Definition: An applicative functor consists of a type constructor $F: * \to *$ together with two operations:

  • a function $\mathsf{pure}: A \to F(A)$ that transforms a base value $x: A$ into a "wrapped" value $\mathsf{pure}(x): F(A)$.
  • a binary operation $\circledast: F(A \to B) \to F(A) \to F(B)$ that applies a wrapped function $f: F(A \to B)$ to a wrapped value $x: F(A)$ and produces a wrapped result $f \circledast x: F(B)$.

We require these operations to satisfy the following conditions:

  • Wrapped identities apply as identities. $$ \mathsf{pure}(\operatorname{id}) \circledast x = x $$

  • Wrapped composition applies as composition. $$ \mathsf{pure}(\circ) \circledast f \circledast g \circledast x = f \circledast g \circledast x $$ Here, $\circ$ denotes the function composition operator.
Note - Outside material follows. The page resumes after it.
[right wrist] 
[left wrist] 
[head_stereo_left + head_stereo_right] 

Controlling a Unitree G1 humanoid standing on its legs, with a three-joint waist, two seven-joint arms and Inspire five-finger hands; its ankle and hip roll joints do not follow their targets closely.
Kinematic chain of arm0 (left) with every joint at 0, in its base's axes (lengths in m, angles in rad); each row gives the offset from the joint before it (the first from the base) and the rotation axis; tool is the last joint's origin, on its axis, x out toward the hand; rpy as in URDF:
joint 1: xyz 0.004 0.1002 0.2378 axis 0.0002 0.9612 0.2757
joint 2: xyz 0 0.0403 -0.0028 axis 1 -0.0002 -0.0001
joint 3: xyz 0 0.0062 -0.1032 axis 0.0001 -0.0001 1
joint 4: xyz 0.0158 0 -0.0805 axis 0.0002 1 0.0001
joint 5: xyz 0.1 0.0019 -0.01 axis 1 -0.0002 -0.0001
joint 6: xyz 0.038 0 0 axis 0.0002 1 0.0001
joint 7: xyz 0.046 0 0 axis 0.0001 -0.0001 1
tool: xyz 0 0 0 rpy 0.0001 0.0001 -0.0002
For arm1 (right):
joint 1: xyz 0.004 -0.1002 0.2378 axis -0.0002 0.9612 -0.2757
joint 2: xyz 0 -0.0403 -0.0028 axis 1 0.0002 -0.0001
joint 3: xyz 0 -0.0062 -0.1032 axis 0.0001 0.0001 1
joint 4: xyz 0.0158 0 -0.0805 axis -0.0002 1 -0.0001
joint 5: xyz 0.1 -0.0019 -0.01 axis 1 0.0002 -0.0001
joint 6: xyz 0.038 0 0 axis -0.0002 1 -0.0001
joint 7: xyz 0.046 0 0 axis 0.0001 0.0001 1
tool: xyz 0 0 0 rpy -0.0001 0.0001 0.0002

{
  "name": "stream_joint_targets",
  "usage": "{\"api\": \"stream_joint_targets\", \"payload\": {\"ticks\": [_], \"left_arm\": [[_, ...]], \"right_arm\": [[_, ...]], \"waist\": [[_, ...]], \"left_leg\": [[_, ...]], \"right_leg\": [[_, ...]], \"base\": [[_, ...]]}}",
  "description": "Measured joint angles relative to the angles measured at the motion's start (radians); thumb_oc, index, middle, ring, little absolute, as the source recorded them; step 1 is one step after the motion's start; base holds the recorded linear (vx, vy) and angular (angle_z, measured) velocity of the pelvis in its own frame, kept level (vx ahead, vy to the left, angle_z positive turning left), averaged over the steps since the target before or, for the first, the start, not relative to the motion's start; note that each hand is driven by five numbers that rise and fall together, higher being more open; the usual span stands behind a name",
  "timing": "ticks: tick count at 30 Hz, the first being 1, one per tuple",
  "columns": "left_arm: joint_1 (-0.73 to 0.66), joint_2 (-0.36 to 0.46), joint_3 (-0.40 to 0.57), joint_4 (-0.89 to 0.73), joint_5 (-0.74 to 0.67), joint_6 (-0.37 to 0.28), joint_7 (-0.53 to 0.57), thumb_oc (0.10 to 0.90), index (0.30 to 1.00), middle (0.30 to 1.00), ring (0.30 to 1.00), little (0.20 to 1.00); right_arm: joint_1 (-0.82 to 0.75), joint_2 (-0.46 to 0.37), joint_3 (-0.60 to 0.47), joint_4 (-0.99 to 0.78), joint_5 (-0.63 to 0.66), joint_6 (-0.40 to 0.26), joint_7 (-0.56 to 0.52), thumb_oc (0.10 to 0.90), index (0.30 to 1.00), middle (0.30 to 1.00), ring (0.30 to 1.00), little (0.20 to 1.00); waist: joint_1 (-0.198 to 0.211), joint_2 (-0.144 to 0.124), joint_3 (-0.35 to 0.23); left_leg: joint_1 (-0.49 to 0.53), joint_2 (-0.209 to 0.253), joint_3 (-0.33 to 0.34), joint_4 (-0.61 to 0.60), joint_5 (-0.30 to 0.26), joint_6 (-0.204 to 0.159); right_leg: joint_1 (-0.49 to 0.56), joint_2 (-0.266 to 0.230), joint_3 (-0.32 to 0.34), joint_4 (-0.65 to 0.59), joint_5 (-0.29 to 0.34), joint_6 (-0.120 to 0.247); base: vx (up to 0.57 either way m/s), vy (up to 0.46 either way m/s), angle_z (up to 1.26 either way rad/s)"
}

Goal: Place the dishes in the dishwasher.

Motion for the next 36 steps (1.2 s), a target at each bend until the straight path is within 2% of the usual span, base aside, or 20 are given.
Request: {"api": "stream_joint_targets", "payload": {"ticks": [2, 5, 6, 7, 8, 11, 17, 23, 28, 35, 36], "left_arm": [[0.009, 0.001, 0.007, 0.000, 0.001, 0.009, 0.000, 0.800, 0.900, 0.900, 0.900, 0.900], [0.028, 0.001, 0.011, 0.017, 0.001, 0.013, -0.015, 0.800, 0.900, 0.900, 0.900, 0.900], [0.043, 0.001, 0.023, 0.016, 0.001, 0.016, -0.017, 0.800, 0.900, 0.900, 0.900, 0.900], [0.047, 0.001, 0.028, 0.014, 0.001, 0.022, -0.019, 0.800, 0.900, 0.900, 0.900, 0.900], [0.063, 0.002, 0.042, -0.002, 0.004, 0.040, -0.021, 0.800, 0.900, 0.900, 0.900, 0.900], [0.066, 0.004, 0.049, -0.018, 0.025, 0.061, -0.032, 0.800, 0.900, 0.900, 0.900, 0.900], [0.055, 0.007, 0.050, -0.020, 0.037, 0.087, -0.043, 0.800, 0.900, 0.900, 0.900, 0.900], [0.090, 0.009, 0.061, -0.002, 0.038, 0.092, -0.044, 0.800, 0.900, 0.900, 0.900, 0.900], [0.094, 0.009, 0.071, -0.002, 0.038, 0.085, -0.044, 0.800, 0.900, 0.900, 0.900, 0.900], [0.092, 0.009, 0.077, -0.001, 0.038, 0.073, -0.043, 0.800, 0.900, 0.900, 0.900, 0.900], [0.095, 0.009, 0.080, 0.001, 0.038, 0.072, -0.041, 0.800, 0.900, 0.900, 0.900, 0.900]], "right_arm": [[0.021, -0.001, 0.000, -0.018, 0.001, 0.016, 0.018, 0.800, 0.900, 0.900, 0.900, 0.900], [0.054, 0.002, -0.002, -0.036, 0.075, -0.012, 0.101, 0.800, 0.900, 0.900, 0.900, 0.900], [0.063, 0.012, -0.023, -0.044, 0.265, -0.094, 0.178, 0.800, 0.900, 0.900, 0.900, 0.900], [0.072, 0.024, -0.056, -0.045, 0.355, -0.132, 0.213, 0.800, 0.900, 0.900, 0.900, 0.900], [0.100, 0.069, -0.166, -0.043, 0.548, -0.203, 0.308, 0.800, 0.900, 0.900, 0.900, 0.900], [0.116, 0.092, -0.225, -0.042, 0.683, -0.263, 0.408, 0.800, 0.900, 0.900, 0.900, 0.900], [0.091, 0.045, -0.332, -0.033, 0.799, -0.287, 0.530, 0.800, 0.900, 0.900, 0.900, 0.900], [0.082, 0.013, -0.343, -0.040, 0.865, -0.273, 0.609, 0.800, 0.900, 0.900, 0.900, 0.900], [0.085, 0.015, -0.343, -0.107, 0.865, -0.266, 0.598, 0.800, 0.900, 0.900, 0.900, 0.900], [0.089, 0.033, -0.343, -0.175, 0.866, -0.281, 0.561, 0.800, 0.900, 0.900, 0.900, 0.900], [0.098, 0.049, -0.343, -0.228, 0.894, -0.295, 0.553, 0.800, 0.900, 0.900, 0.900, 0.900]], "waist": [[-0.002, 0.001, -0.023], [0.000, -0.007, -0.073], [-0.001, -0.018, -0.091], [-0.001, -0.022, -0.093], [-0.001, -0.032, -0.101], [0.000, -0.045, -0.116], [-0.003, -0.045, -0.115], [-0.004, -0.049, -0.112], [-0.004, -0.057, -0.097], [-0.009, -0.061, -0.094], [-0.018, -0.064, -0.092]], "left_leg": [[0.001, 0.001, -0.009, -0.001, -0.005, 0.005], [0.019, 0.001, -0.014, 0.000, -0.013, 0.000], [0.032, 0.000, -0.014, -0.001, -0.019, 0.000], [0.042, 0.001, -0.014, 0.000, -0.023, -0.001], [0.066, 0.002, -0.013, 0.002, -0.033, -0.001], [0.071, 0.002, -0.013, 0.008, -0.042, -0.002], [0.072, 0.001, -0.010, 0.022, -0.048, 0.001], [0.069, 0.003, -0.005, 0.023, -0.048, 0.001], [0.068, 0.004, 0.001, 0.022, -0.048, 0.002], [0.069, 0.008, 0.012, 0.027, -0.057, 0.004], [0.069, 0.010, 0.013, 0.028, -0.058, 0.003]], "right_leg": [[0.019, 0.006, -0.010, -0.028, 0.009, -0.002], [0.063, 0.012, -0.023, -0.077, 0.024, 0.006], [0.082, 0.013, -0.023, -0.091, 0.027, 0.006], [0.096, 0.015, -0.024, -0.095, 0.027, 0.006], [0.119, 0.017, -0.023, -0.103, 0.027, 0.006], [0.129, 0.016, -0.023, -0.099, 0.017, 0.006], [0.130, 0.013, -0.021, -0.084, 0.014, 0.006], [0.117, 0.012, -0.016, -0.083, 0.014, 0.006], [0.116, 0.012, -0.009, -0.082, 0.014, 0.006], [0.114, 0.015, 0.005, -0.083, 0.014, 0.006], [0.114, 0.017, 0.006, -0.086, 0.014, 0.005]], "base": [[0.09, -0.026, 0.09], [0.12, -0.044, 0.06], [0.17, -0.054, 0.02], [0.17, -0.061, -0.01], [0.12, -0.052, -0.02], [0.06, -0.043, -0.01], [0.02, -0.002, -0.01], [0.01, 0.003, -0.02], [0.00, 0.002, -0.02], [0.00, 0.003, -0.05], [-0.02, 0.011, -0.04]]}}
  • Wrapping distributes across function application. $$ \mathsf{pure}(f(x)) = \mathsf{pure}(f) \circledast \mathsf{pure}(x) $$
  • Wrapping exchanges across application. $$ f \circledast \mathsf{pure}(x) = \mathsf{pure}(g \mapsto g(x)) \circledast f $$

Question: Why are these the "correct" laws for an applicative functor? To be more precise,

  1. Are these laws known to be logically independent, in the sense that none of these four laws can be derived from the other three?
  2. Assuming the answer to question 1 is "yes," what essential characteristic of applicative functors would be lost if we dropped each law, in turn, from the definition? In other words, for each law $L$, there should exist structures $(F, \mathsf{pure}, \circledast)$ satisfying all laws except $L$; why do we not want to call these applicative functors?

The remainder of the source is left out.